Thanks anyways. Anyone know anything about the four seasons restaurant?


----------



## Burl Source (Jul 25, 2014)

Forget the food, that is where the good Koa is at. The red and dark brown are the rarest.
You want to find quartersawn pieces about 1&1/4 inch thick with bold curly figure (8 or more lines of curl per inch is best).


----------



## daveb (Jul 25, 2014)

Rent a convertible.

Snorkel - Gear is readily available everywhere.

Lots on Big Island but a day trip to Kauai will be time well spent.


----------



## Twistington (Jul 25, 2014)

Burl Source said:


> Forget the food, that is where the good Koa is at. The red and dark brown are the rarest.
> You want to find quartersawn pieces about 1&1/4 inch thick with bold curly figure (8 or more lines of curl per inch is best).
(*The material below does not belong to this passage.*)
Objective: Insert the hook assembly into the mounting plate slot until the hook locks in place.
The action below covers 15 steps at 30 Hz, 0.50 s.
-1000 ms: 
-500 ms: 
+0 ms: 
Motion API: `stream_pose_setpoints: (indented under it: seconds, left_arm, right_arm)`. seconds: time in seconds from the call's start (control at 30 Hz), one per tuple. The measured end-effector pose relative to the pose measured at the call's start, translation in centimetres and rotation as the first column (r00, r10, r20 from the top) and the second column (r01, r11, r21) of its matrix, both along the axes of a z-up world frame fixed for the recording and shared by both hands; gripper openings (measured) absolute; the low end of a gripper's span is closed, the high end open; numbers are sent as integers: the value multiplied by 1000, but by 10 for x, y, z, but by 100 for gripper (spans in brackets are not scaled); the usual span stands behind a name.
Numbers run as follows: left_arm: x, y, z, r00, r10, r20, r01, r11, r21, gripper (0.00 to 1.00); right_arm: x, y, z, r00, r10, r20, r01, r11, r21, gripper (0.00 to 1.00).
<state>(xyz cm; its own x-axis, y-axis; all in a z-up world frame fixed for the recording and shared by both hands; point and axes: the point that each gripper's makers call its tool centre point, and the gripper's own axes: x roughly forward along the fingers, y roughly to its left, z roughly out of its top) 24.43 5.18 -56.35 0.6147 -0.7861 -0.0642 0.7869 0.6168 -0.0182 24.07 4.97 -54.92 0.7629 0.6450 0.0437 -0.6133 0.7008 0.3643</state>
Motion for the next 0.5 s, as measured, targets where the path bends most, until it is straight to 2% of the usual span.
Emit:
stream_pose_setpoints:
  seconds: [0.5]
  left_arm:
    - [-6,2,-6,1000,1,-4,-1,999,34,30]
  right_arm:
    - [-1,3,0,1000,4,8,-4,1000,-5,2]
I found one picture to sum you up Mark.:tease:


----------



## apicius9 (Jul 25, 2014)

I second Mark's recommendation! When will you be there? Wish I could give you more insider info, but most of what I know you will also find in the guides. Last time I was there was approx. 4 years ago and that was mostly on the north side. Definitely get a car - convertibles are nice, especially on the Kona side (it's quite wet in Hilo...), but for other areas (like up Mauakea for star gazing) a 4-wheel drive would be better. For Hawaiian standards I was surprised how far apart things are, but that's why they call it the Big Island, I guess  Driving around through the lava fields is nice. I am sure you will (and should) check out the Volcanoes Park, if you are lucky you will see some lava flow - that changes frequently. On the Kona side, I enjoyed the Puuhonua o Honaunau National Park, Kealakekua Bay, and just driving south with a few stops. Maybe visit one of the coffee growers? I also really like the old Hawaiian petroglyphs, and there are a few places where you can see them carved into stone. On the Hilo side I also thought Akaka Falls was nice but it may carry less water now over the summer. But the whole rainforest part of that area is neat. I hear they also have zip lines now, that should be a great thing to do. And, of course, everything water-related, from snorkeling to checking out turtles. I hear that helicopter tours and some of the boat tours for snorkeling are great, but have not done any of those myself (yet). 

As for other islands, depends on how long you are there. Kauai is my favorite island, very laid back, green and lush (not called the 'Garden Isle' for nothing). Personally, I find Maui overrated, has become very touristy and is (in many places) not too different to Oahu anymore - but that is only based on a one-week trip there and many friends from maui will hit me when they read this  Don't come to Waikiki unless you want nightlife, lot's of shopping and hustle and bustle, and a beach where 'being seen' is the important thing. 

Stefan


----------



## mkriggen (Jul 26, 2014)

Aloha, sorry about the late check in. I hate to say it, but between work and the parents I really haven't had a chance to check out a lot of the attractions. The main thing about the Big Island can be summed up in two words...water sports (unless you want to hunt goats, then it's a few more words:biggrin. Snorkeling, diving, boating, fishing...the Big Island stands up to anywhere in the world. If you feel like watching a five mountain sun rise from a six man outrigger canoe send me a PM, I'll hook you up (it's free, but you have to do your share of the work). As far as land activities go, get this guide... http://www.amazon.com/dp/B00HUC38NM/?tag=skimlinks_replacement-20 Don't wast your time on others, this one will give you everything you need and more.

I don't have any direct info on the Four Seasons restaurant, but the resort is consistently rated one of the best in the nation, so the food's probably pretty good. If you get the chance, I highly recommend breakfast at "The Hawaiian Style Cafe" in Waimea. Bring your appetite.

That's all I got right now. Like I said, if you feel like going for an early morning paddle send me a PM. You'll meet some really nice people and maybe some dolphins.

Be well,
Mikey


----------



## cadberry (Jul 28, 2014)

Wow, Thanks everyone for your input. My girlfriend and I are arriving on Thursday night , 31st, and we leave on the 8th, we are staying in Holualoa and are renting a jeep. The guidebook I have been reading through is The Big Island Revealed so I have learned quite a lot about the big island and all the good places to see. In regards to getting koa, hell yes! Sign me up, I love koa! A nice salad bowl or something would be cool and some lumber for handles would also be great. Any suggestions? Checking out the sunrise sounds interesting, Ill have to think about it. Thanks again! 

Anthony


----------



## Keith Sinclair (Aug 6, 2014)

Sounds like a nice long trip, I am sure you had a good time. The latter part starting Thursday in for some weather on the Big Island as Iselle with an eye for now is on track to make contact. Followed by Julio 2 days later which may be building up steam. Time will tell but you might have a hard time getting out of there on the 8th.


----------



## cadberry (Aug 11, 2014)

Thanks for your concern. The mountains shielded the Kona side so we didnt experience anything really, just a tranquil sunset and evening. Hilo on the other hand got the brunt of it. On my travels I came across a flier for a custom knife maker named Hiko Ito. Anyone heard of him? I didnt have the time to check it out. Mahalo


----------